> **PROBLEM TO SOLVE**
Every line that contains the word "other" is to be copied from the listing.

::: DATA SUPPLIED :::

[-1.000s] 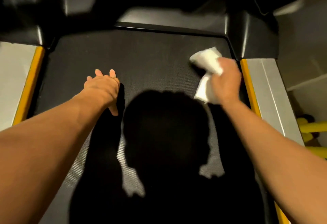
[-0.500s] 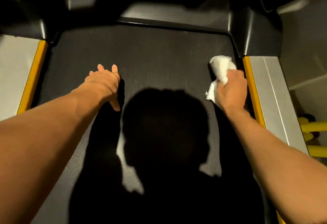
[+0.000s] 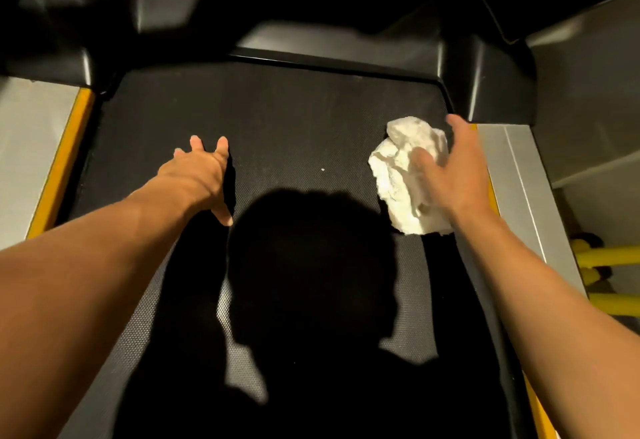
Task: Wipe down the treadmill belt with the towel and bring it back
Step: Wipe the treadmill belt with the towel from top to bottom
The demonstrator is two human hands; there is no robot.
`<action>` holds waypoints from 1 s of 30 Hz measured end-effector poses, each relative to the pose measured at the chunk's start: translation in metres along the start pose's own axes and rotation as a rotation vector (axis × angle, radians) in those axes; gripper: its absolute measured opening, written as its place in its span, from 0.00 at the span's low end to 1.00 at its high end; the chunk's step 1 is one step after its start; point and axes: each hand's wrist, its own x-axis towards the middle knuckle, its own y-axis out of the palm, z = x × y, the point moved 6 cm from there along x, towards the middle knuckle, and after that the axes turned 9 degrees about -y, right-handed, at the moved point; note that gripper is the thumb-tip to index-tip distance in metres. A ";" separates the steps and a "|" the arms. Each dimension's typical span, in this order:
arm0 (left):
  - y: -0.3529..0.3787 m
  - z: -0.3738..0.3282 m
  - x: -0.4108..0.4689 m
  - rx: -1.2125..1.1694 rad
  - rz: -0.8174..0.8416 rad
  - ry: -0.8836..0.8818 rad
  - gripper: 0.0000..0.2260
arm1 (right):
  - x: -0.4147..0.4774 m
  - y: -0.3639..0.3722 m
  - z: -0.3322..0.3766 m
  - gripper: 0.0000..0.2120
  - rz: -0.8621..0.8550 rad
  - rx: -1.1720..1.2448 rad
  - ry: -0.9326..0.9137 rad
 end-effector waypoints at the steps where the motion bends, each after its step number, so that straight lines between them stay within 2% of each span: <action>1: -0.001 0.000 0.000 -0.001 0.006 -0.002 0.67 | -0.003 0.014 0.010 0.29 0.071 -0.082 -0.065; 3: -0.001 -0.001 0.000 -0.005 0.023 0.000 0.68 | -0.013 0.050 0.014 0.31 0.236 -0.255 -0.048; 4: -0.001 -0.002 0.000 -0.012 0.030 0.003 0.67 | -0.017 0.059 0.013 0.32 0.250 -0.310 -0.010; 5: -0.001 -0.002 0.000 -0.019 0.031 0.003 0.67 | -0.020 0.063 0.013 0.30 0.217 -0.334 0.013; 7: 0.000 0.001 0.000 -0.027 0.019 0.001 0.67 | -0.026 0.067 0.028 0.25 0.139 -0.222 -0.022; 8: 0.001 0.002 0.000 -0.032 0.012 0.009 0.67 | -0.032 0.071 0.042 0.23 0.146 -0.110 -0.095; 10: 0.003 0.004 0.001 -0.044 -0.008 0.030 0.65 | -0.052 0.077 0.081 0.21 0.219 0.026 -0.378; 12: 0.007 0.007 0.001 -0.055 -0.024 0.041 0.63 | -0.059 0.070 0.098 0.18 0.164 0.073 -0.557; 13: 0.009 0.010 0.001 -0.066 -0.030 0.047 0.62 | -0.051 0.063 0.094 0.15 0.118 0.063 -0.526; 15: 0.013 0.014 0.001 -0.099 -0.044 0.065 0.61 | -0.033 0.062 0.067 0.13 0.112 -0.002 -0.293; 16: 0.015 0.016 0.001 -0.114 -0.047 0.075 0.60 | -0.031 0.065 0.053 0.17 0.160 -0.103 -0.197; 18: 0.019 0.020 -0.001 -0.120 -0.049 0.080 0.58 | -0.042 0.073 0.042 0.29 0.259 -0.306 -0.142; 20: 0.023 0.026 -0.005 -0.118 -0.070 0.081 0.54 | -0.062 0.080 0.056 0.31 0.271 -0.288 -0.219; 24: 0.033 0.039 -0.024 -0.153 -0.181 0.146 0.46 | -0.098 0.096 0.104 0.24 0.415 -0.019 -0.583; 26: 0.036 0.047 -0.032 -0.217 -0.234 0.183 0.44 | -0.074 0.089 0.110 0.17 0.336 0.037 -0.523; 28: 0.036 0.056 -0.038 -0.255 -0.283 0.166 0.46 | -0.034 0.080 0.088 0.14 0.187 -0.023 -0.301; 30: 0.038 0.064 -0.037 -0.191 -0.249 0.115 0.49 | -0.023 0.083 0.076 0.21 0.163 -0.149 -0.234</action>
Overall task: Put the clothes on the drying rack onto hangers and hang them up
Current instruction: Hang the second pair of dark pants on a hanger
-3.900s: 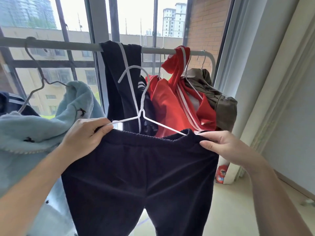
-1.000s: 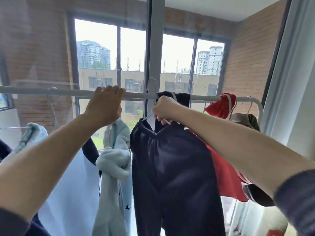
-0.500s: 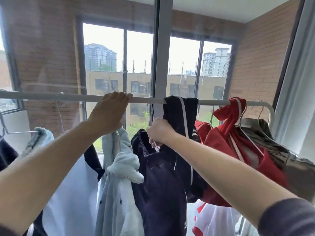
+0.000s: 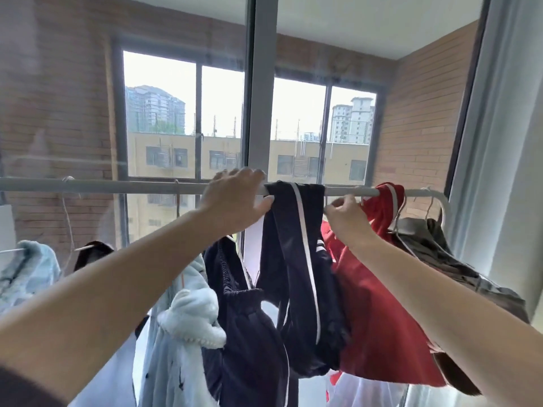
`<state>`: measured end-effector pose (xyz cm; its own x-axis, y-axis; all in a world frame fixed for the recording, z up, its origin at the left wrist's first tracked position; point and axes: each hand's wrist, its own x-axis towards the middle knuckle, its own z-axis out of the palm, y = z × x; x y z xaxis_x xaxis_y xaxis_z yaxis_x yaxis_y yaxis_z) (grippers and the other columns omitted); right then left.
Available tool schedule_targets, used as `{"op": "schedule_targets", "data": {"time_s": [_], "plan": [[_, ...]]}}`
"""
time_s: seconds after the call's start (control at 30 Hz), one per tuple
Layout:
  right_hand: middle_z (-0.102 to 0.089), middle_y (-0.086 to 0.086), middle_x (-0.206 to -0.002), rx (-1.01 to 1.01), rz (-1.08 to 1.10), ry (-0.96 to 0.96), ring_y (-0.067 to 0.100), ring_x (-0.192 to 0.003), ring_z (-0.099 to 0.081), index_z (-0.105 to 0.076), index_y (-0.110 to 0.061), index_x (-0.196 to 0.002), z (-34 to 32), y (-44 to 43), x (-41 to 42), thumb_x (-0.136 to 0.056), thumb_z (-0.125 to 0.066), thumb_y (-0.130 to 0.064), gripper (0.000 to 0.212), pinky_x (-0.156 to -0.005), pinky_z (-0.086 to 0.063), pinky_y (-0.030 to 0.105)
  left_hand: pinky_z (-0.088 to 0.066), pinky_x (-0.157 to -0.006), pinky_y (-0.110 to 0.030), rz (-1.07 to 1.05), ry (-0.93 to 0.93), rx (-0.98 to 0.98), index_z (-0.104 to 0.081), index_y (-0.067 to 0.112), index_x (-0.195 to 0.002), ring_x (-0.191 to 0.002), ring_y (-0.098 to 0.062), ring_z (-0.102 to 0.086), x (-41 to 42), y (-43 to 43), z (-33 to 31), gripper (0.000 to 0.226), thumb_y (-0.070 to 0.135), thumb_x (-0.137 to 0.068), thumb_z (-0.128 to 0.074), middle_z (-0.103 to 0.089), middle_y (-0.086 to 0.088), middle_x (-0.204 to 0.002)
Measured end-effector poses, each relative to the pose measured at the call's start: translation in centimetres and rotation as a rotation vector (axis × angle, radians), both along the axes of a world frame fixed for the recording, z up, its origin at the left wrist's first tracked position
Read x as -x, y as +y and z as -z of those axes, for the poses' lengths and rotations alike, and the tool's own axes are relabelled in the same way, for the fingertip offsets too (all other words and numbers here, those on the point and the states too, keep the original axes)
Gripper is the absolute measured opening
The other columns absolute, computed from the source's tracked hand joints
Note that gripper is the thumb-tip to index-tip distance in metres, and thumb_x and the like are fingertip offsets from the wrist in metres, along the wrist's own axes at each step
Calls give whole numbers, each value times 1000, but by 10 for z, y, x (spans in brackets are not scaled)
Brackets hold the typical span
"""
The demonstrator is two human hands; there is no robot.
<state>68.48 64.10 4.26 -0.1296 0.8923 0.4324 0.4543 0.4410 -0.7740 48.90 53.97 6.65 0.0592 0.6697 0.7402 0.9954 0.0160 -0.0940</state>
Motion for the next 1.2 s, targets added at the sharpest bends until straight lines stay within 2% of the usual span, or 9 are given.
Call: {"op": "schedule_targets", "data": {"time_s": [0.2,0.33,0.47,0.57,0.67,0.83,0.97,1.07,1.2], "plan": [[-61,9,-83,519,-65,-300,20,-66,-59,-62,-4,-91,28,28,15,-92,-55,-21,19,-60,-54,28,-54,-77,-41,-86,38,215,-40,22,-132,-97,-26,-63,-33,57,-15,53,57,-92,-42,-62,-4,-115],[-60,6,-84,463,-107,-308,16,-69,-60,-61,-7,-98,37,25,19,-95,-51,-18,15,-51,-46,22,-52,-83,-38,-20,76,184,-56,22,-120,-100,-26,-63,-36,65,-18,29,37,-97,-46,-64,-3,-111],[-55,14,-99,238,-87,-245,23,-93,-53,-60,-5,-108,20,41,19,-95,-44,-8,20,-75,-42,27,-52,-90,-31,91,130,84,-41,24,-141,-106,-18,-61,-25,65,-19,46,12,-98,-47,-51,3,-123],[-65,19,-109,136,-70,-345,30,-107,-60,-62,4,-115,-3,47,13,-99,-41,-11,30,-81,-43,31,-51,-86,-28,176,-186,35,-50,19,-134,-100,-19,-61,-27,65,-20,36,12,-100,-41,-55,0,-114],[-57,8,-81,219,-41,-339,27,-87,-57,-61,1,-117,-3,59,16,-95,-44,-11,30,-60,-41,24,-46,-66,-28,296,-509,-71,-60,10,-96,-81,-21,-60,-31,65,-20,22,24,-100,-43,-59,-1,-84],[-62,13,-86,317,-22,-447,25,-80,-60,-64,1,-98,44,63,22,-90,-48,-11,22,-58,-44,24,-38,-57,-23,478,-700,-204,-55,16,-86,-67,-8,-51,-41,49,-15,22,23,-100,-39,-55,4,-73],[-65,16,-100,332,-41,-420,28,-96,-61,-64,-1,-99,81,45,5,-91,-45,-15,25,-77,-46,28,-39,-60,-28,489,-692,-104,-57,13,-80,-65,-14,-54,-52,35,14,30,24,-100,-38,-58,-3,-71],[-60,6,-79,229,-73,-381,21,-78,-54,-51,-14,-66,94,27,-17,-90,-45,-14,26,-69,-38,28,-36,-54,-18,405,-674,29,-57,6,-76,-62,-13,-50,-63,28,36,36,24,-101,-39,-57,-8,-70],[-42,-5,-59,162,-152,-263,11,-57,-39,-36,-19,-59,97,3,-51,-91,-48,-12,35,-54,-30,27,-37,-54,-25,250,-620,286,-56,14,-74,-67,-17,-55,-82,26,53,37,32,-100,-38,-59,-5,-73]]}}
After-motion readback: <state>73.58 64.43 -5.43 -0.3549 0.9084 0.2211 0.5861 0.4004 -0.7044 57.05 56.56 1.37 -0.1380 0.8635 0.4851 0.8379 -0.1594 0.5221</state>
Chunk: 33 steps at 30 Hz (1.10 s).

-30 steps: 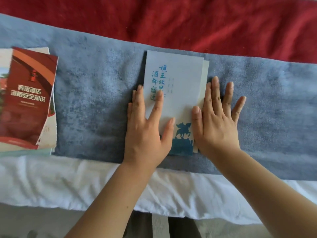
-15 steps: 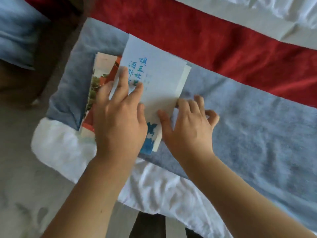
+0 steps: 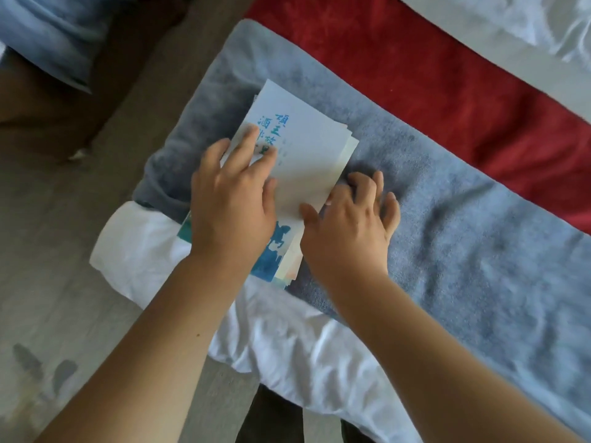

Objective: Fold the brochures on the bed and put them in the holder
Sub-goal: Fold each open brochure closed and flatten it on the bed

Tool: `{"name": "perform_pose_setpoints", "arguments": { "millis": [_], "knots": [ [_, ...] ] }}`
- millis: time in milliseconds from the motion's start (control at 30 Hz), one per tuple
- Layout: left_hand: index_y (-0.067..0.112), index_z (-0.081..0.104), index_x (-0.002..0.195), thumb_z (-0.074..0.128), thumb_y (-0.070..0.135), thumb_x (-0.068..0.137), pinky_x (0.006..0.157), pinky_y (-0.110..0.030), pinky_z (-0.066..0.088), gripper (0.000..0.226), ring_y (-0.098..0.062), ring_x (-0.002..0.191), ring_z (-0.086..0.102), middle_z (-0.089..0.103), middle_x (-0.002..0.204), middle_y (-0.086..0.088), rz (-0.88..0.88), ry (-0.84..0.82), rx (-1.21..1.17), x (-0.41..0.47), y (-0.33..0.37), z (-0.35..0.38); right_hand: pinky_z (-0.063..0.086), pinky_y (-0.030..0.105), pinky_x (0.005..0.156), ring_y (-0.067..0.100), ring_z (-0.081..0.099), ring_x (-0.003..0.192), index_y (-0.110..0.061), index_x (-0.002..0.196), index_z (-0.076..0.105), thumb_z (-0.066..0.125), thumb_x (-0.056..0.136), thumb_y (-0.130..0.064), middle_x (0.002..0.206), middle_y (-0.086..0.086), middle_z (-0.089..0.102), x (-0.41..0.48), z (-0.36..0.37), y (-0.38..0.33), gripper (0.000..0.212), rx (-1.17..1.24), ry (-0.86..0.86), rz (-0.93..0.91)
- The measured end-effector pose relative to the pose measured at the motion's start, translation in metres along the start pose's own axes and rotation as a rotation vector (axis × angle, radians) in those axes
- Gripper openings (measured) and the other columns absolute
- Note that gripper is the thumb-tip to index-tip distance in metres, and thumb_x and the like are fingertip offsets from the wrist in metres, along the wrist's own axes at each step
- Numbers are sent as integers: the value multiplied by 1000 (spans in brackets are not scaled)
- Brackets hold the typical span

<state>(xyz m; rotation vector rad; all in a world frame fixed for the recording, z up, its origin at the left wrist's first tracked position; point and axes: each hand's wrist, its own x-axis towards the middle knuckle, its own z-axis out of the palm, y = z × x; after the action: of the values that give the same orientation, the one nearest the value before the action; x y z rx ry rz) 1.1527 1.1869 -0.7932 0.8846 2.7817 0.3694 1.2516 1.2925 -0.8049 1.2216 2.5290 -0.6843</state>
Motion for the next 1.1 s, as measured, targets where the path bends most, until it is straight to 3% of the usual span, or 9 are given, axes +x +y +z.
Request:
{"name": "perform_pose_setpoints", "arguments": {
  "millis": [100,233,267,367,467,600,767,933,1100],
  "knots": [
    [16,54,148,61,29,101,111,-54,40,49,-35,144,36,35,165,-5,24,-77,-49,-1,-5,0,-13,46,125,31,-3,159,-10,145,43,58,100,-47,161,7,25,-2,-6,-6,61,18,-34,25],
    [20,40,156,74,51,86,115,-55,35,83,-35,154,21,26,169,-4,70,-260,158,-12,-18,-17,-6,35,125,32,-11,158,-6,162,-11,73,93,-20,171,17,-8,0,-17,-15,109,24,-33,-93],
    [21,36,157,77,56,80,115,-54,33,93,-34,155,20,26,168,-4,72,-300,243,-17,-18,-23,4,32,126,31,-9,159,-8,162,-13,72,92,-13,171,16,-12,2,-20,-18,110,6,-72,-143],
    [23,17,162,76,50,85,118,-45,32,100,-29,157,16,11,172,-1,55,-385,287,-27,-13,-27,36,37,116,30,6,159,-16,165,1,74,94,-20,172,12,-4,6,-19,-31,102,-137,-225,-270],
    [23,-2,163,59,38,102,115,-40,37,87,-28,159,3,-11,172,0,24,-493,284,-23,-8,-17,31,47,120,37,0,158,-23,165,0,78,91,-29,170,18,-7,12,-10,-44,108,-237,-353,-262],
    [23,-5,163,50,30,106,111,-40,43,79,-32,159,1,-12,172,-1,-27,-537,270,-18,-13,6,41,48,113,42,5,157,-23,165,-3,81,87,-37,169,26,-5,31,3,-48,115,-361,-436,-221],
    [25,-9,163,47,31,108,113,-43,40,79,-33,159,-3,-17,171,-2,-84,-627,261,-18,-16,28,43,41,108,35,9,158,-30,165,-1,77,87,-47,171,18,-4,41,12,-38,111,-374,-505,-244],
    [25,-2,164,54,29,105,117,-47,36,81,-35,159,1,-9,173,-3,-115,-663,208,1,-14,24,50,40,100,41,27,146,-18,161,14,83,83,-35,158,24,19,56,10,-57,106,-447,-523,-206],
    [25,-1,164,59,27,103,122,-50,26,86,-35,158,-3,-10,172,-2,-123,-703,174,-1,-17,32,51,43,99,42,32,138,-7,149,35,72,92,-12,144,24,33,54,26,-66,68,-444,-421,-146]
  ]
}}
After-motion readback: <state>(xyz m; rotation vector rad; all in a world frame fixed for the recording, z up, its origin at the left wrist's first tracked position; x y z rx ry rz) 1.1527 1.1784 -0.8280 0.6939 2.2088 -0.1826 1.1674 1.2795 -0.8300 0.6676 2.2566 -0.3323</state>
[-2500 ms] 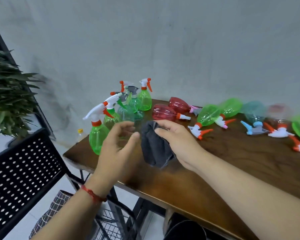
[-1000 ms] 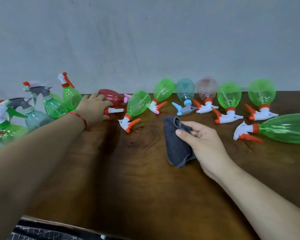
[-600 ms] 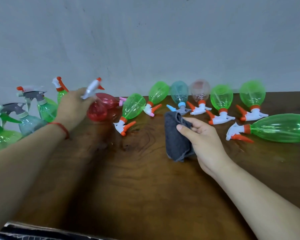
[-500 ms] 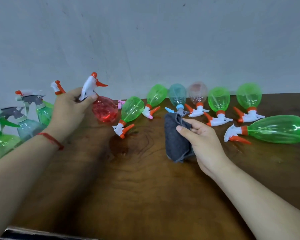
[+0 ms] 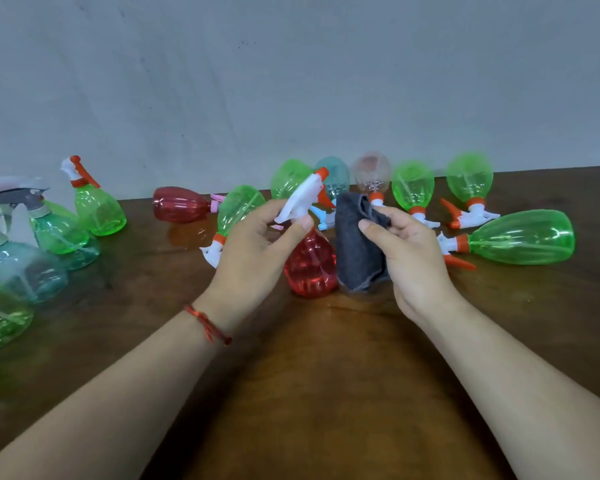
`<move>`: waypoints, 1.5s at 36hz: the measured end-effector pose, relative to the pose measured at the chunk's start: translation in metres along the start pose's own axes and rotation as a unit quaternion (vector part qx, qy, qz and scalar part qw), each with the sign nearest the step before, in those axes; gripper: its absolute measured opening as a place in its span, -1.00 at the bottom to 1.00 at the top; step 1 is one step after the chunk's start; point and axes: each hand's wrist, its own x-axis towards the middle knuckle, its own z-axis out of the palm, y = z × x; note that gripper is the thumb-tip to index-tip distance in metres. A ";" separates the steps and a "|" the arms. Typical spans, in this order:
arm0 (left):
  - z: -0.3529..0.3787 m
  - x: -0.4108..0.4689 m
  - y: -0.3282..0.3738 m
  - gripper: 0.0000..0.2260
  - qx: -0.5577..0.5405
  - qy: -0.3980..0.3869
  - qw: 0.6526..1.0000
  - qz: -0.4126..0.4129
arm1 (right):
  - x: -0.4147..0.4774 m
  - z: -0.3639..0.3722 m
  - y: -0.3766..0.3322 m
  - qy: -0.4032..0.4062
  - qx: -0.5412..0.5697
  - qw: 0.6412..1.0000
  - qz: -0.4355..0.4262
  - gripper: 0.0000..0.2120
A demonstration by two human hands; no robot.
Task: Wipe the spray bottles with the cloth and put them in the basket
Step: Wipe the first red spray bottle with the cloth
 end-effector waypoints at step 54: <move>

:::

> **TASK ANSWER**
`<state>`: measured end-effector pose (xyz cm; its own x-axis, y-axis; all in a world frame fixed for the recording, z up, its origin at the left wrist's first tracked position; point and axes: each hand's wrist, its own x-axis towards the middle knuckle, its own z-axis out of the palm, y = z × x; x y z xaxis_x xaxis_y xaxis_z yaxis_x yaxis_y yaxis_z) (grippers and the other columns omitted); right then left.
Read x as -x, y as +y and z as -z of those axes, for the poses' lengths and rotations alike, and the tool's own axes are relabelled in the same way, for the fingertip offsets too (all other words and numbers here, those on the point and the states too, keep the original axes)
The other columns absolute, computed from the source's tracked hand joints
- Gripper openings (measured) and the other columns absolute

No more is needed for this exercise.